[Your instructions]: Each line below from the line with "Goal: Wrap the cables" to the line with "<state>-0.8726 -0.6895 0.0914" must be copied exactly, including those two, and no picture may appear in the copy.
Segment Open
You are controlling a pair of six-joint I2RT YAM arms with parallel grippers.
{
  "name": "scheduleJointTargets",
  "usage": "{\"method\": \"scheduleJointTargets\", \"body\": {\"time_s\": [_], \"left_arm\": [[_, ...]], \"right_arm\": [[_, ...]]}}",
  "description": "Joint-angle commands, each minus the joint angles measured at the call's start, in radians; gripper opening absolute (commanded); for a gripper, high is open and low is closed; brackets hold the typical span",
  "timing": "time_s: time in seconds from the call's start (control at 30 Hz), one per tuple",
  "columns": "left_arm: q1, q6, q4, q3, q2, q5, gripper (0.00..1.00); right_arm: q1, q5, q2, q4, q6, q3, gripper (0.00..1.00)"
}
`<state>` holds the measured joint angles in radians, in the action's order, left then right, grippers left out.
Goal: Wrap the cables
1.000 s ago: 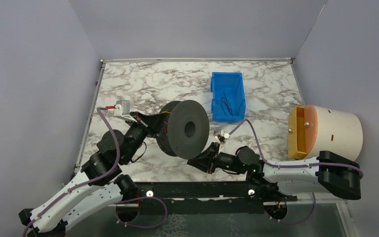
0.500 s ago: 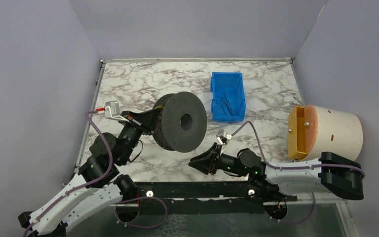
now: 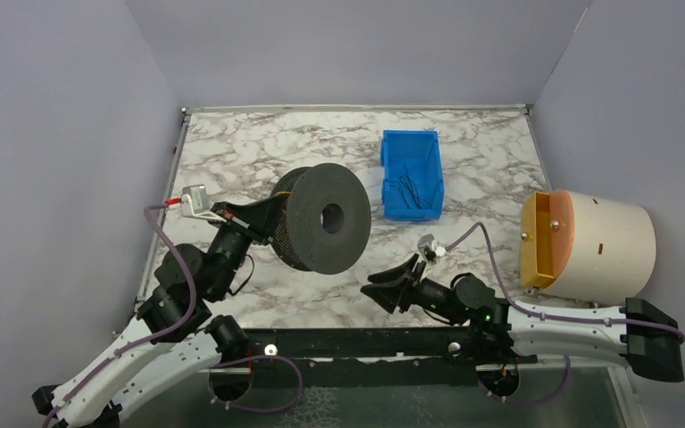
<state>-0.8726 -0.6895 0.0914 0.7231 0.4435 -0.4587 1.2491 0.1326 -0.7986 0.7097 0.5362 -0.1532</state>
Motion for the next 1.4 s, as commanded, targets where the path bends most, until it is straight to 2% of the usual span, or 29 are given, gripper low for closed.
{"method": "scheduleJointTargets", "body": {"time_s": [0.0,0.3,0.43,0.9,1.03,1.13,1.37], "left_arm": [[0.0,-0.055,-0.114,0.03,-0.042,-0.01,0.0],[0.001,-0.133,-0.114,0.003,-0.06,0.024,0.0],[0.001,-0.142,-0.112,0.001,-0.06,0.029,0.0],[0.0,-0.151,-0.129,-0.015,-0.058,0.049,0.0],[0.0,-0.151,-0.13,-0.011,-0.058,0.051,0.0],[0.0,-0.15,-0.127,-0.008,-0.059,0.05,0.0],[0.0,-0.15,-0.15,-0.025,-0.051,0.051,0.0]], "right_arm": [[0.004,0.102,0.077,-0.116,-0.089,0.0,0.47],[0.004,0.069,-0.003,0.005,-0.13,-0.059,0.47],[0.004,0.01,-0.063,0.082,-0.137,-0.09,0.47],[0.004,-0.048,-0.18,0.199,-0.156,-0.164,0.4],[0.004,-0.048,-0.203,0.214,-0.157,-0.172,0.27],[0.004,-0.06,-0.217,0.227,-0.156,-0.179,0.02],[0.004,-0.133,-0.239,0.317,-0.12,-0.169,0.01]]}}
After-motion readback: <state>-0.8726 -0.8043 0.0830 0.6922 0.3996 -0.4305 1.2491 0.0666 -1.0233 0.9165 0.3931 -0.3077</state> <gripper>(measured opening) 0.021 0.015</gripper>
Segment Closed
[Output below]:
Goal: Wrap the cables
1.000 s ago: 
0.500 s ago: 
now: 
<state>-0.8726 -0.6895 0.0914 0.7231 0.4435 -0.4587 1.2491 0.1326 -0.7986 0.7097 0.5362 -0.1532</state>

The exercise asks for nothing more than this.